Desta vez mete-me espécie que nos tempos que correm e que se
adivinham, um grupo de docentes universitários tenham publicado uma peça, “Por um ensino superior humanizado”, que é um manifesto contra o uso da “inteligência”
artificial generativa.
No entendimento destes docentes o recurso IA generativa está
a formar “cretinos digitais”. Também entendem que as instituições de ensino
superior não conseguem identificar práticas académicas fraudulentas e,
portanto, que se proíba a IA Generativa.
Apesar de aposentado continuo a sentir a pertença ao
universo do ensino universitário e, com desgosto, lembrei-me de Sá de Miranda,
"M'espanto às vezes, outras m'avergonho".
Na verdade, não consigo entender como a universidade pode
prescindir da utilização de uma ferramenta com a presença e o potencial que
revela em múltiplas dimensões da nossa vida em sociedade que dispensa
referências. Por outro lado, recordo que as universidades, o ensino superior, é
composto por estruturas de formação e investigação que, naturalmente, inclui a
IA Generativa. Como é que se entende que, se investiga a IA Generativa, mas não
se pode usar a IA Generativa. Faz sentido? Não.
Parece claro que a IA Generativa coloca desafios sérios e
difíceis, mas não é proibindo ou fugindo que se enfrentam esses desafios. À
universidade exige-se, justamente, um trajecto proactivo de investigação e
produção científica face aos desafios do desenvolvimento e não enterrar a
cabeça na areia à espera … nem sei bem de quê. Ainda me lembro de quando há cerca de 50 anos frequentava o ensino superior na área da psicologia se entender que "inteligência é adaptação". Ainda assim é.
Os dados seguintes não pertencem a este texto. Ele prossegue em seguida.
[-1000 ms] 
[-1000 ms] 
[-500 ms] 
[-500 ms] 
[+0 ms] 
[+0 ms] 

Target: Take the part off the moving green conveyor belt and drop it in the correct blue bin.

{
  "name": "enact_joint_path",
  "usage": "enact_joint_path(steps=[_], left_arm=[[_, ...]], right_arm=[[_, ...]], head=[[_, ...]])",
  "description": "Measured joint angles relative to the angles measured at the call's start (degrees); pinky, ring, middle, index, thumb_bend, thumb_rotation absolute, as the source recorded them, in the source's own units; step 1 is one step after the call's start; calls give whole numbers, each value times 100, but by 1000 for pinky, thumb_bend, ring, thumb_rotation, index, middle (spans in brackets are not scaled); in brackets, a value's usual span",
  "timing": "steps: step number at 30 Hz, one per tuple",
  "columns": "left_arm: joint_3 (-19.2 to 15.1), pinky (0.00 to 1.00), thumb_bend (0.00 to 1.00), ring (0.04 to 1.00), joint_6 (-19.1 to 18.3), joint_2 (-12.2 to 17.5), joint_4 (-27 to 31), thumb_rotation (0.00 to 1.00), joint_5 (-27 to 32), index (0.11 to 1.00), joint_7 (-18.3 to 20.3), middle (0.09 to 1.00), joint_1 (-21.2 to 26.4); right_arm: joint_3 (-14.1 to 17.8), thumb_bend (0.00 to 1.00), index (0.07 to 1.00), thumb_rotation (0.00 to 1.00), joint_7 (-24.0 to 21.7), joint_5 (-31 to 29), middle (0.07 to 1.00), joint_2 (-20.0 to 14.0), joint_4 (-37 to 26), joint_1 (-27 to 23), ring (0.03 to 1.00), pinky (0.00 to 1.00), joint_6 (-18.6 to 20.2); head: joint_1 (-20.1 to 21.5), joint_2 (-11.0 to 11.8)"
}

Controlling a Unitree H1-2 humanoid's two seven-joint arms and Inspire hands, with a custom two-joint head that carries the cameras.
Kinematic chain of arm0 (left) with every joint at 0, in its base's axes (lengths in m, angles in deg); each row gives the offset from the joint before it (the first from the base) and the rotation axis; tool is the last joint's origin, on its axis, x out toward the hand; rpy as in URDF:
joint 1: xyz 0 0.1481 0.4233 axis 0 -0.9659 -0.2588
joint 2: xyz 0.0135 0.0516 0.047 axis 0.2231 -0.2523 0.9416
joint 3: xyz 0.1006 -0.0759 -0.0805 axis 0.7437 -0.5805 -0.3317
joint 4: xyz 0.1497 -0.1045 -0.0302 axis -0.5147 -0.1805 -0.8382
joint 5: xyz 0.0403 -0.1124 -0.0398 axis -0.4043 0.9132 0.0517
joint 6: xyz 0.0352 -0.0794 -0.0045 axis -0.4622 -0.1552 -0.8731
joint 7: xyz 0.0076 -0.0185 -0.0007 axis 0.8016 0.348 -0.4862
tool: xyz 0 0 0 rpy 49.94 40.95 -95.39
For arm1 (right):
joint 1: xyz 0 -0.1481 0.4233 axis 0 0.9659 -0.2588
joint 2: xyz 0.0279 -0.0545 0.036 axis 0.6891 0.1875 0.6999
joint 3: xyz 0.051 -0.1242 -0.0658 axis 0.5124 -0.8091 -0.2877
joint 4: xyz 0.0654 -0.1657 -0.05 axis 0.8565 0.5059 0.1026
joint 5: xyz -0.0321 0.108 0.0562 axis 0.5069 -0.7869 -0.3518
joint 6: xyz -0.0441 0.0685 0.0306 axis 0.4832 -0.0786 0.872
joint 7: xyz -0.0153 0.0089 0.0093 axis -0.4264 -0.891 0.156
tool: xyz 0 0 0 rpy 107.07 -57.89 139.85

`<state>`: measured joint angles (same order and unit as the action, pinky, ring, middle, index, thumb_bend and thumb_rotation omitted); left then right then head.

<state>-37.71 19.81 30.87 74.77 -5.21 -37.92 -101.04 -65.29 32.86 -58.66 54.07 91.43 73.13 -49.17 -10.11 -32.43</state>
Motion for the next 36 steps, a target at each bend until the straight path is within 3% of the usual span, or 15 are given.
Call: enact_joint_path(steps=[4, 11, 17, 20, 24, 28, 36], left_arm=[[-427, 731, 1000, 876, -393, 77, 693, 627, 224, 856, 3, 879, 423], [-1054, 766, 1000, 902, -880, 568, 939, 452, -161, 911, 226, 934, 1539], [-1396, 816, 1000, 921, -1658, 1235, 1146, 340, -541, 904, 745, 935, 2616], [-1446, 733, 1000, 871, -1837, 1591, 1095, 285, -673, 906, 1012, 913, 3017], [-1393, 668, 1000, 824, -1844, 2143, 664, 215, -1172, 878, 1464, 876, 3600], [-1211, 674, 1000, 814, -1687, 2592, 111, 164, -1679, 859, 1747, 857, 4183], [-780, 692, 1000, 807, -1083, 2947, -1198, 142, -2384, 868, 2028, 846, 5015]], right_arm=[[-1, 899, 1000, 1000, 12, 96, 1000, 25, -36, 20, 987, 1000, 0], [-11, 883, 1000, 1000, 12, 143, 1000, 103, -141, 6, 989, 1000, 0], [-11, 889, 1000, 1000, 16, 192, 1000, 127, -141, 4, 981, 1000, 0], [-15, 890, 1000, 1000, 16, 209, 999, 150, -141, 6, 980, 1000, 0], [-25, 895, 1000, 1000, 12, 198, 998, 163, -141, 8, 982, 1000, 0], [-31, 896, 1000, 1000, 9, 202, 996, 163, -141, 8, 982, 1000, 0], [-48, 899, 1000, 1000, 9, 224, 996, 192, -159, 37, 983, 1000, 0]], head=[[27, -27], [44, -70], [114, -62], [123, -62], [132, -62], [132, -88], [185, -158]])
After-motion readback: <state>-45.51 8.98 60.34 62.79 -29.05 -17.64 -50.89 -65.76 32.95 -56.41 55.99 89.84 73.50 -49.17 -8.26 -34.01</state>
Como muito bem escreveu Luís Aguiar-Conraria no Expresso, “Em
vez de proibirmos a IA, devíamos ter uma disciplina obrigatória e transversal a
todos os cursos sobre o seu uso ético e responsável".
Ainda sobre esta inusitada iniciativa mais algumas reacções que merecem leitura. “Mas proibir o quê? Resposta ao manifesto pela proibição de IA no ensino superior” de Nelson Zagalo no Público, “Proibir não é educar!” de Elvira Fortunato ou a posição expressa pelo Presidente do Conselho de Reitores.